We do only simple client-side validation here to make sure the email address is valid and name is provided.

We POST the result to ./pages/api/request and redirect the user to ./pages/confirmation.tsx once we get a successful response.

The request endpoint

./pages/api/request will take the name, email, location, start, end, duration and timeZone and use it to construct an email to OWNER_EMAIL from your .env file.

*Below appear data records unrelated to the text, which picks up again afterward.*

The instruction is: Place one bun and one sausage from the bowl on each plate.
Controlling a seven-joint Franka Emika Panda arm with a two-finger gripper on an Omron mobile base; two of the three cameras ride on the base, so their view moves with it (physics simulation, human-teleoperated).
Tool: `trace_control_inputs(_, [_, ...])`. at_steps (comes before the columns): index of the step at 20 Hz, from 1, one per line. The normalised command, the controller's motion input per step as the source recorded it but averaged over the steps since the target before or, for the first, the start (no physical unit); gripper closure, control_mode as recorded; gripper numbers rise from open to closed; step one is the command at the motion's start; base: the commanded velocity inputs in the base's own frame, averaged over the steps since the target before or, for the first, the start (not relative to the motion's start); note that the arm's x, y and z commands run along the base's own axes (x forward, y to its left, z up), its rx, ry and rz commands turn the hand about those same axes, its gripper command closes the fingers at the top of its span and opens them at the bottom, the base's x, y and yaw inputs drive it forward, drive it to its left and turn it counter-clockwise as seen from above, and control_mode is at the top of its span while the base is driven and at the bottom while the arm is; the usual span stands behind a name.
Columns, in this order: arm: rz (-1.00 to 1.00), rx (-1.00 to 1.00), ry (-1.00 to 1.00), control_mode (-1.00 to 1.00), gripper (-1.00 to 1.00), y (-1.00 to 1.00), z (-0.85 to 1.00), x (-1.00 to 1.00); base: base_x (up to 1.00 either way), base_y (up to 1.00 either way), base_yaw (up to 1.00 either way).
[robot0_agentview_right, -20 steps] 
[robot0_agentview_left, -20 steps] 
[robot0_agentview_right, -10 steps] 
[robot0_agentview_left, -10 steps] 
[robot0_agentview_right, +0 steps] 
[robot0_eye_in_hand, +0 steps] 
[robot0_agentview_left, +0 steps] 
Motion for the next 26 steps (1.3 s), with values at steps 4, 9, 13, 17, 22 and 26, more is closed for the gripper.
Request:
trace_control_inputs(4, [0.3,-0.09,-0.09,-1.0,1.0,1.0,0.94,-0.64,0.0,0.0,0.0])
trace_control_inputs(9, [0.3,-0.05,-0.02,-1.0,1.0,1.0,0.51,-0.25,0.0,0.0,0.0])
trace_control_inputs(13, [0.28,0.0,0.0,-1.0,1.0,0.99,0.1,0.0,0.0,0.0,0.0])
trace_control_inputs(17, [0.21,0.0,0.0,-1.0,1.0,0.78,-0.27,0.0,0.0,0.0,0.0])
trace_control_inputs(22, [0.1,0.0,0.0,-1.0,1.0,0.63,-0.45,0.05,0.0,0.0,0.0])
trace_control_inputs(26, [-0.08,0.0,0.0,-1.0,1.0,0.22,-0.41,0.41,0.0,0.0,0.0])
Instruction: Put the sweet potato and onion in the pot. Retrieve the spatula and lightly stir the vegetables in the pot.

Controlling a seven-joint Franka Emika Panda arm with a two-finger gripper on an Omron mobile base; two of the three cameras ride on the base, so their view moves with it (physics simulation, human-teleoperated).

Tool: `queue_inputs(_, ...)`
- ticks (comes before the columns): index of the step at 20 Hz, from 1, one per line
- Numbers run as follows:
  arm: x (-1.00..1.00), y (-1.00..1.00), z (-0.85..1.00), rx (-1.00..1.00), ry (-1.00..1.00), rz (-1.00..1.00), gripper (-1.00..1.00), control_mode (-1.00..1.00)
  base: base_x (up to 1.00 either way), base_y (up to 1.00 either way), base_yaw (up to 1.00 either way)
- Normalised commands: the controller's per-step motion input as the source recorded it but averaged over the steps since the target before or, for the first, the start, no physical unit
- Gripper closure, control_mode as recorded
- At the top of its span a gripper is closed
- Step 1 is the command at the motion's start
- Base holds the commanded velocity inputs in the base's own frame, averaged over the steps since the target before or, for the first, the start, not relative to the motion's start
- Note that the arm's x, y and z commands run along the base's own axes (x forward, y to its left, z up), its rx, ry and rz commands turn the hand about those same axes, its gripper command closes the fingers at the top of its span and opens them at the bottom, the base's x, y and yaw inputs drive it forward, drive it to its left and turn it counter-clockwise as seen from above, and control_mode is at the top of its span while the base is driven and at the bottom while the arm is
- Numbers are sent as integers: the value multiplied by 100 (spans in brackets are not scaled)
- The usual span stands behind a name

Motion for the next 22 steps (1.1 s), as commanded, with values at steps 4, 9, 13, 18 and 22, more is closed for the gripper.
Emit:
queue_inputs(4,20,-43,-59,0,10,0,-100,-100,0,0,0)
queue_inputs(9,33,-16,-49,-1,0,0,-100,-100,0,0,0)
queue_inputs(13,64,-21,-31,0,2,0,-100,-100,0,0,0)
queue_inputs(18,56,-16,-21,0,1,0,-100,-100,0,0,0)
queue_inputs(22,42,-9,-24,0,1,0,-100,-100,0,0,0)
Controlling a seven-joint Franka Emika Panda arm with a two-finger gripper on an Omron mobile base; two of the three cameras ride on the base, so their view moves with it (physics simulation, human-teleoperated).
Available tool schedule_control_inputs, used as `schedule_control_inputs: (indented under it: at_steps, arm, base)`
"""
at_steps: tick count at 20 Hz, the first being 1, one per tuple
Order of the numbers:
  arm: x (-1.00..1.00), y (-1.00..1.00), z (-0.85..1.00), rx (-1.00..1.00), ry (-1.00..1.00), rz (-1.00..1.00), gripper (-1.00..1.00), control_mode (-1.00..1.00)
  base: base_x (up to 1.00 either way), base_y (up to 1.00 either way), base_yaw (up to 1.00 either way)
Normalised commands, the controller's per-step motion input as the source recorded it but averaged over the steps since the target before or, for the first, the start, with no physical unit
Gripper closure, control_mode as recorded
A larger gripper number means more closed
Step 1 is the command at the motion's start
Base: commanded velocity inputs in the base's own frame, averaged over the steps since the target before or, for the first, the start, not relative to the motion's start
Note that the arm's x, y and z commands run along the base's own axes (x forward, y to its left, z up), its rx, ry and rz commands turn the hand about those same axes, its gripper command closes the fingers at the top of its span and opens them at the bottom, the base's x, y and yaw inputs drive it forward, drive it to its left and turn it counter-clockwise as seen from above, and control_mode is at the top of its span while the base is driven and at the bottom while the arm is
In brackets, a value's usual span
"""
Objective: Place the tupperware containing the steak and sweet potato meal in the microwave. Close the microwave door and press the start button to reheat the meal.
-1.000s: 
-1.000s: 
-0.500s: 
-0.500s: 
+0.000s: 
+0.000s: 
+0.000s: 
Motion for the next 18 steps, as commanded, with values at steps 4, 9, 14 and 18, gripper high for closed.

This email (which is rendered using ./lib/email/messages/Approval.ts) will give you the options to accept the meeting or decline the meeting.

Another email is sent to the user’s provided email, letting them know you’ll get back to them. This email is rendered using ./lib/email/messages/Confirmation.ts.

The URL to actually book the appointment gets constructed as /api/confirm?data={params}&key={hash}, where data is the serialized appointment information, and key is a sha256 hash of the data, salted with your GOOGLE_OAUTH_SECRET.

Also, I’ve added some lru-cache rate limiting. You might want to tweak this (or maybe add captcha protection, etc.) if you’re getting spam.

The confirm endpoint

This confirms (accepts) the meeting.

It validates that the data and hash match, and then uses the createAppointment helper function to issue the API request that will create the appointment and notify the recipient.

This helper function handles conditionally rendering instructions that include adding your OWNER_PHONE_NUMBER (from the .env file) as instructions for phone requests, or instructing Google to add meet conference details if requested.

Once you confirm the appointment, you’ll be taken to ./pages/booked?url={event_id} which will let you click into the actual Google Calendar permalink URL for the event that was just created.

Wrapup

Phew! That was a lot. This was a fun little project. There’s definitely more work to do, and I welcome any contributions!